I/O Tuning

The TAMUCC parallel I/O systems is a collection of IO servers and a large number of disks that act as if they are one very large disk. One of the IO servers, the Meta-Data Server (MDS), tracks where each file is located on the disks of the different IO servers.

Because Lustre has a large collection of disks it is possible to read and write large files across many disks quickly. However, all opening, closing and location of files must go through a single Meta-Data Server and this often becomes a bottle-neck in IO performance. With hundreds of jobs running at the same time and sharing the Lustre file system, there can be much contention for the accessing the Meta-Data Server.

When considering IO performance, use the "avoid too often and too many" rules. Avoid writing small files, opening and closing a file frequently, writing to a separate file for each task in a large parallel job stresses the MDS. It is best to aggregate I/O operations whenever possible. For best I/O performance one should consider using libraries like parallel HDF5 to write single files in parallel efficiently.

Some of the more common sense approach entails using what's provided by the vendor i.e. taking advantage of the hardware. On Linux systems for example, this would mean using the Parallel Virtual Filesystem (PVFS) for Linux-based clusters. On IBM systems, for example, that would imply using the fast Global Parallel Filesystem (GPFS) provided by IBM.

Other common sensible approaches to optimizing I/O is to be aware of the existence and the locations of the file systems i.e. whether the file systems are locally mounted or through a remote file system. The former is much faster than the latter, due to limitations of network bandwidth, disk speed and overhead due to accessing the file system over the network and should always be the goal at the design level.

The other approaches include considering the best software options available. Some of them are enumerated below:

  • Read or write as much data as possible with a single READ/WRITE/PRINT. Avoid performing multiple writes of small records.
  • Use binary instead of ASCII format because of the overhead incurred converting from the internal representation of real numbers to a character string. In addition, ASCII files are larger than the corresponding binary file.
  • In Fortran, prefer direct access to sequential access. Direct or random access files do not have record length indicators at the beginning and end of each record.
  • If available, use asynchronous I/O to overlap reads/writes with computation.

General I/O Tips

  1. Don't open and close files with every I/O operation

    Open the files that are needed at the beginning of execution and close them at the end.
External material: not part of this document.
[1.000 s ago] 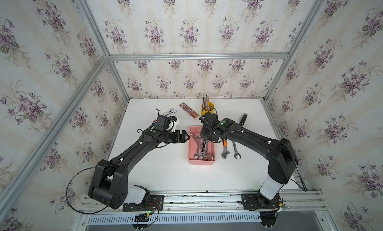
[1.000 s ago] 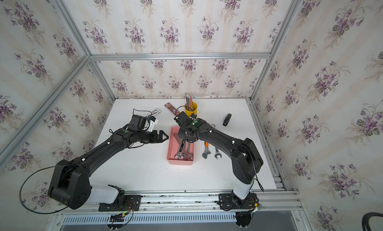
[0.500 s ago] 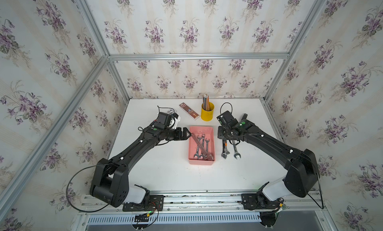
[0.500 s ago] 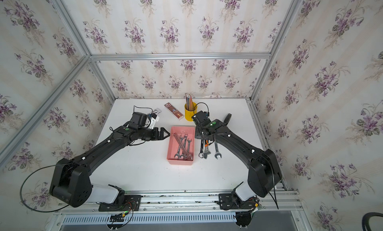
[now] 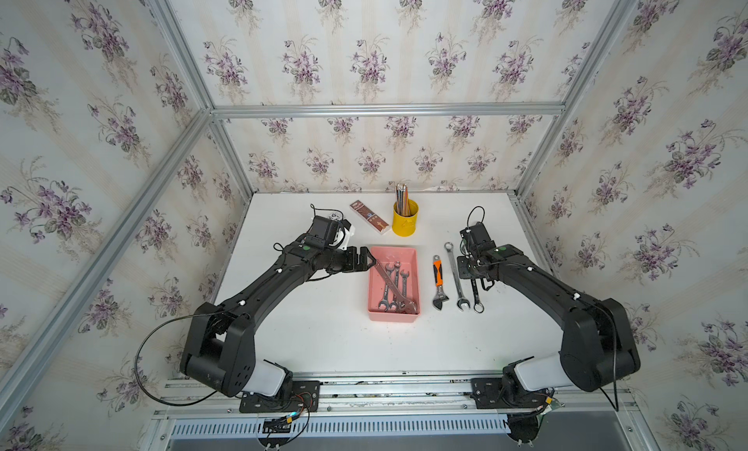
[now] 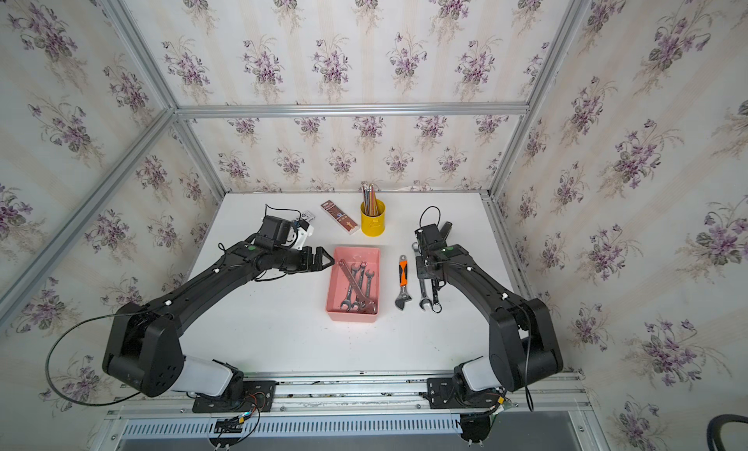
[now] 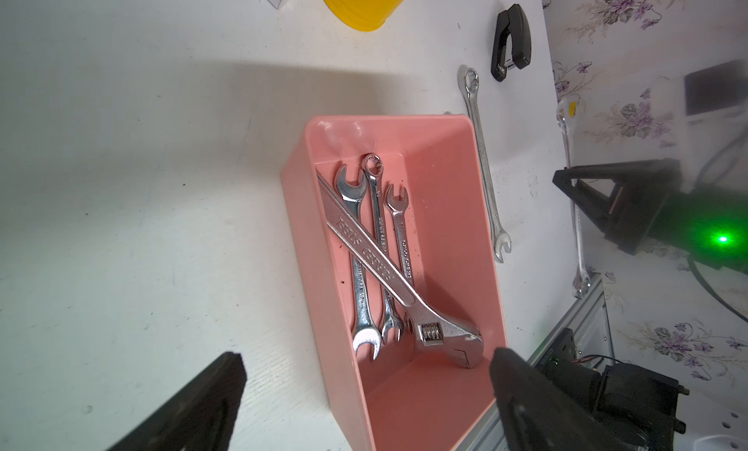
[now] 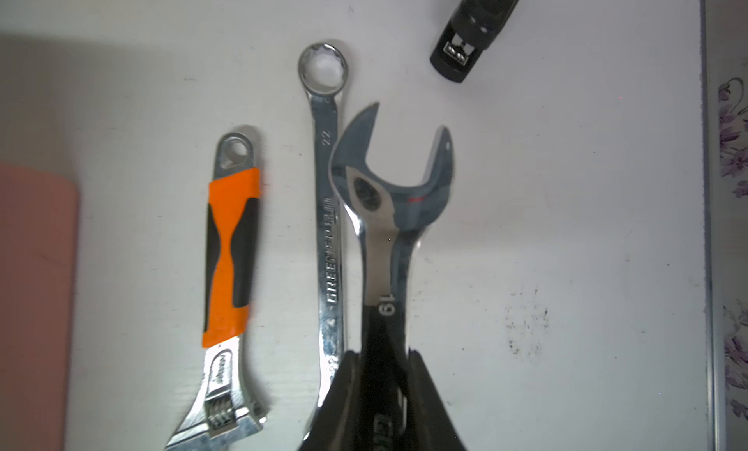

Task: Take out the wrench from the storage box
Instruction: Place the wrench at the center of the board.

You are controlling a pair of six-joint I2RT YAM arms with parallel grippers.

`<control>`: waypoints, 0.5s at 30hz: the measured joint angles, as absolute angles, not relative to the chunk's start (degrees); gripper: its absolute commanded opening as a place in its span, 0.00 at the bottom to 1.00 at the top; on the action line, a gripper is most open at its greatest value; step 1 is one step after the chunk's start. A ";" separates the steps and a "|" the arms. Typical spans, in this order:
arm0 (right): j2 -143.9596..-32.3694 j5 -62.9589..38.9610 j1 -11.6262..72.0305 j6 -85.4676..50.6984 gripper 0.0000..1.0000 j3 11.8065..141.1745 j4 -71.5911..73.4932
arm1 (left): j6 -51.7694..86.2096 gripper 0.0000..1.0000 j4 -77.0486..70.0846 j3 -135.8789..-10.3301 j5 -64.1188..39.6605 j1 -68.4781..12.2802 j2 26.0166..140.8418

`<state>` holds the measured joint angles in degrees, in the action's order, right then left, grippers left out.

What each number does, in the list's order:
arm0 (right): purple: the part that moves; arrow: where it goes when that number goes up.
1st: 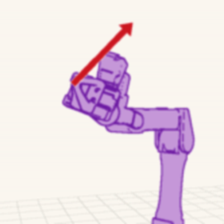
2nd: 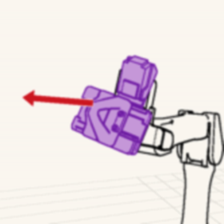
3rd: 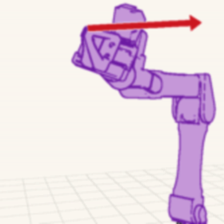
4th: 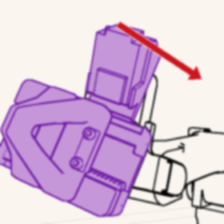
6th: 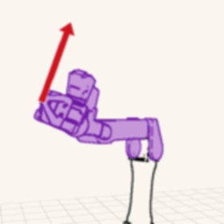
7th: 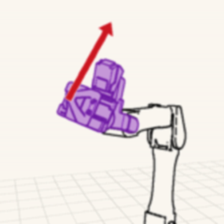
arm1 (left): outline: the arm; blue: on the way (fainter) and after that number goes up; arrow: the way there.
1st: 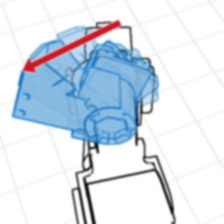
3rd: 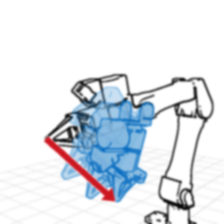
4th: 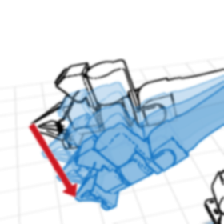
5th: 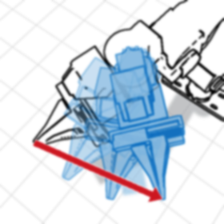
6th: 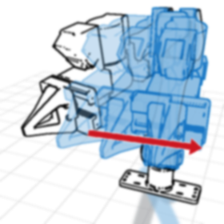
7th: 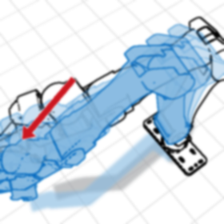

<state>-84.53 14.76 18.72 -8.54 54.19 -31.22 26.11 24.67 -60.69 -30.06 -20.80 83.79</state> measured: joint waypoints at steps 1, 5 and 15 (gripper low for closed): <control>-85.30 14.92 17.98 -7.92 0.00 53.63 -30.11 | 26.09 0.99 24.69 -60.75 -30.06 -20.82 83.79; -88.64 14.37 15.09 -6.15 0.00 53.01 -25.34 | 26.00 0.99 24.82 -60.75 -30.09 -20.86 83.79; -95.66 12.93 12.38 -4.54 0.00 53.43 -18.85 | 26.00 0.99 24.84 -60.75 -30.13 -20.86 83.77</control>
Each open/close operation has an overhead cost that adds up, especially if multiple tasks are opening and closing files at the same time.

  2. Use the /work filesystem

    /work has more I/O servers than /home. If you need to keep your input/output data on /home, you may add commands to your batch script to copy data to /work at the beginning of a run and copy out at the end.

  3. Limit the number of files in one directory

    Directories that contain hundreds or thousands of files will be slow to respond to I/O operations due to overhead of indexing the files. Break up directories with large number of files into subdirectories with fewer files.

  4. Aggregate I/O operations as much as possible

    Fewer large read/write operations are much more efficient than many small operations. This may be accomplished by reducing the number of writers from every task to one per node or fewer to balance the bandwidth of a node with the bandwidth of the I/O servers.